Dylan Taylor has been receiving constant harassment, including threats to his life and safety, for actions done collectively by SystemD. The article by Sam Bent was explictly mentioned as part of the harassment campaign, and rightfully so.
I don’t think enough people realize that this is catastrophically bad. It’ll discourage people from becoming open source developers, it’ll discourage people from using Linux, and it’ll discourage legislators from taking the Linux community seriously.
If you ever wished ill upon another human being for complying with a relatively inconsequential law, you are better off never touching a computer again. The Linux community has collectively gone so far beyond what is acceptable here.

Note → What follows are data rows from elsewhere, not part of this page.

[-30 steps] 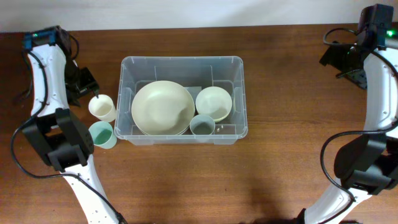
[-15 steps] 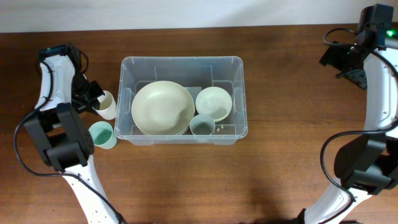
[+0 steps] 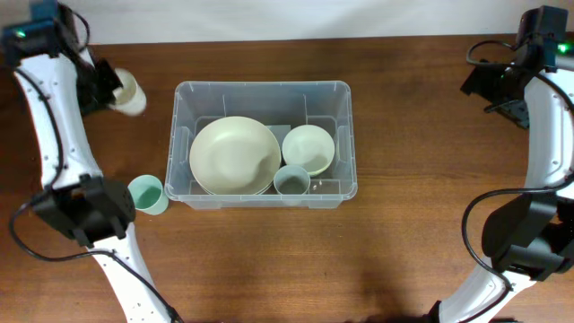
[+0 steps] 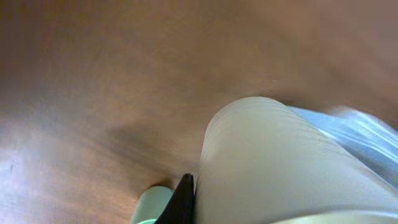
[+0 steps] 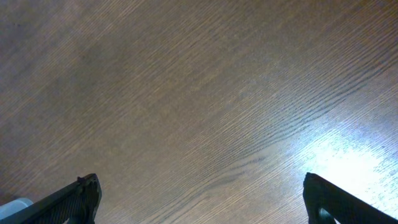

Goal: Pack container
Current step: 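Carry the cream cup into the bin and set it in the clear cup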

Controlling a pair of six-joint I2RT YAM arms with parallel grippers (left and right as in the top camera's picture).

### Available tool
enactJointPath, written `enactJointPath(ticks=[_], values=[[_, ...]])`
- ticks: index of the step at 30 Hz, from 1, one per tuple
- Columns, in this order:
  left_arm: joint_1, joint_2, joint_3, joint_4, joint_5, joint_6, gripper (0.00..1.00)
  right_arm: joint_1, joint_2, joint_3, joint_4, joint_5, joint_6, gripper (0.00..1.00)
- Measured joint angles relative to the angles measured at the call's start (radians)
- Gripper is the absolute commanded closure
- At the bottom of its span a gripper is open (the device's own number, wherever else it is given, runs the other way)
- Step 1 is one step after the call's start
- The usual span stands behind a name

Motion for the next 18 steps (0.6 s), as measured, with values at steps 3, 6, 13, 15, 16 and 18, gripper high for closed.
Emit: enactJointPath(ticks=[3, 6, 13, 15, 16, 18], values=[[-0.056, -0.024, 0.101, -0.015, 0.11, 0.145, 0.99, 0.0, 0.0, 0.0, 0.0, 0.0, -0.001, 0.01], [-0.168, -0.056, 0.118, -0.016, 0.188, 0.278, 0.99, 0.0, 0.0, 0.0, 0.0, 0.0, 0.0, 0.01], [-0.491, -0.063, 0.04, -0.018, 0.207, 0.423, 0.99, 0.0, 0.0, 0.0, 0.0, 0.0, 0.0, 0.01], [-0.546, -0.063, -0.003, -0.019, 0.194, 0.44, 0.99, 0.0, 0.0, 0.0, 0.0, 0.0, 0.0, 0.01], [-0.572, -0.063, -0.028, -0.02, 0.182, 0.447, 0.99, 0.0, 0.0, 0.0, 0.0, 0.0, 0.0, 0.01], [-0.614, -0.063, -0.076, -0.02, 0.156, 0.45, 0.99, 0.0, 0.0, 0.0, 0.0, 0.0, -0.001, 0.01]])
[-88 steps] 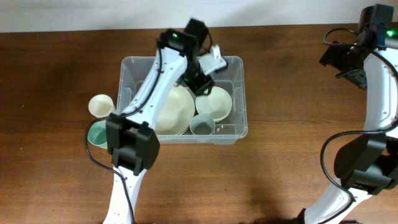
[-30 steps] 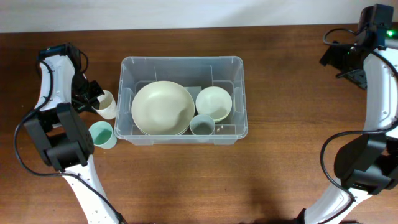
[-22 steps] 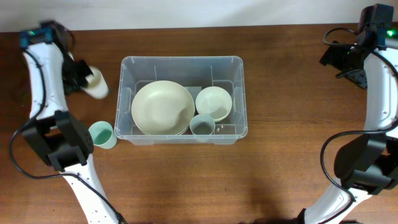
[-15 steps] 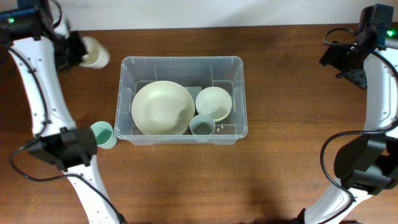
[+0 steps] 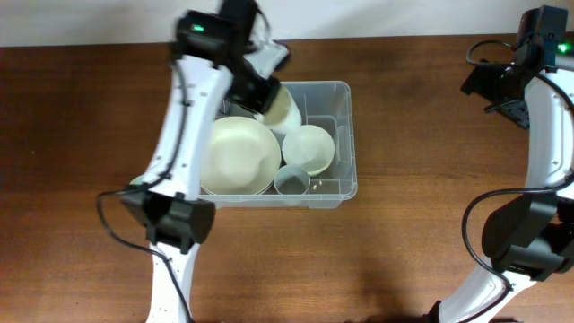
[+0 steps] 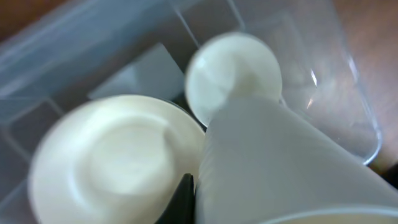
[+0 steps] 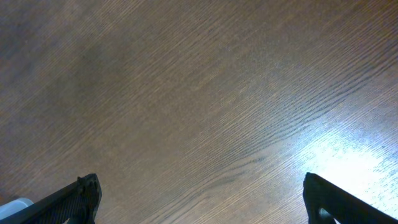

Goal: Pack container
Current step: 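Carry the cream cup into the bin and set it in the clear cup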

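My left gripper (image 5: 269, 95) is shut on a cream cup (image 5: 283, 109), held tilted over the back middle of the clear plastic container (image 5: 345, 99). In the left wrist view the cup (image 6: 280, 155) fills the lower right, with one black finger (image 6: 185, 198) pressed against its side and the other finger hidden. Inside the container are a large cream bowl (image 5: 235, 157), a small cream bowl (image 5: 309, 148) and a grey cup (image 5: 291, 182). My right gripper (image 5: 502, 85) hangs open over bare table at the far right, with nothing between its fingers (image 7: 84, 199).
The left arm (image 5: 184, 152) crosses the container's left side from the front edge of the table. The right arm (image 5: 547, 144) runs along the right edge. The brown wooden table (image 5: 421, 135) lies between the container and the right arm.
My left gripper, holding the cream cup, was above the table at the back left corner. It is now over the back middle of the container. The right arm has not moved.
My left gripper was open inside the container, above the small cream bowl. Then it stood open by the cream cup on the table left of the container. Then it held that cup raised at the back left, and now holds it over the container.
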Controlling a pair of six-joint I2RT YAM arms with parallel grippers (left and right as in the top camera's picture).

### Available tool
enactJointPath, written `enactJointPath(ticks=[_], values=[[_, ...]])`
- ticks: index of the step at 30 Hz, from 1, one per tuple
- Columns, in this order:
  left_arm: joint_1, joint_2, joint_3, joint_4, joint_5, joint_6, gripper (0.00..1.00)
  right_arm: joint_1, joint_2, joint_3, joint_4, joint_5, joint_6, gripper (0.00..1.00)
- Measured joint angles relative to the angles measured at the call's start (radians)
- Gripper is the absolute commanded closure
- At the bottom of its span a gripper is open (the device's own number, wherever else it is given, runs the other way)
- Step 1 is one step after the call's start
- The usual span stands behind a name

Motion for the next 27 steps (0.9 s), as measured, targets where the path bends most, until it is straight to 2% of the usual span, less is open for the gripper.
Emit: enactJointPath(ticks=[10, 27], values=[[-0.053, 0.0, -0.188, -0.002, -0.039, -0.009, 0.99, 0.0, 0.0, 0.0, 0.0, 0.0, 0.001, 0.01], [-0.095, 0.0, -0.334, -0.002, -0.019, -0.008, 0.99, 0.0, 0.0, 0.0, 0.0, 0.0, 0.001, 0.01]])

Yes, this is bad. People should not be targeted because of what they wrote.
On a personal level.
Yeah, that would be bad. Kind of like a targeted harassment campaign of a person because of what they wrote.
It’s one thing to be against age verification or software that does age verification or platforms that require age verification. That isn’t what is happening here.
That fight is political, this is an engineering problem.
You could argue that this enables age verification, it doesn’t. Age verification software can exist without this field, it could store your birthdate in .config/EvilAgeVerificationApp/userinfo.txt.
The field is an optional entry, systemd doesn’t require it or verify it. It is simply the most logical place, from an engineering perspective, to store the data.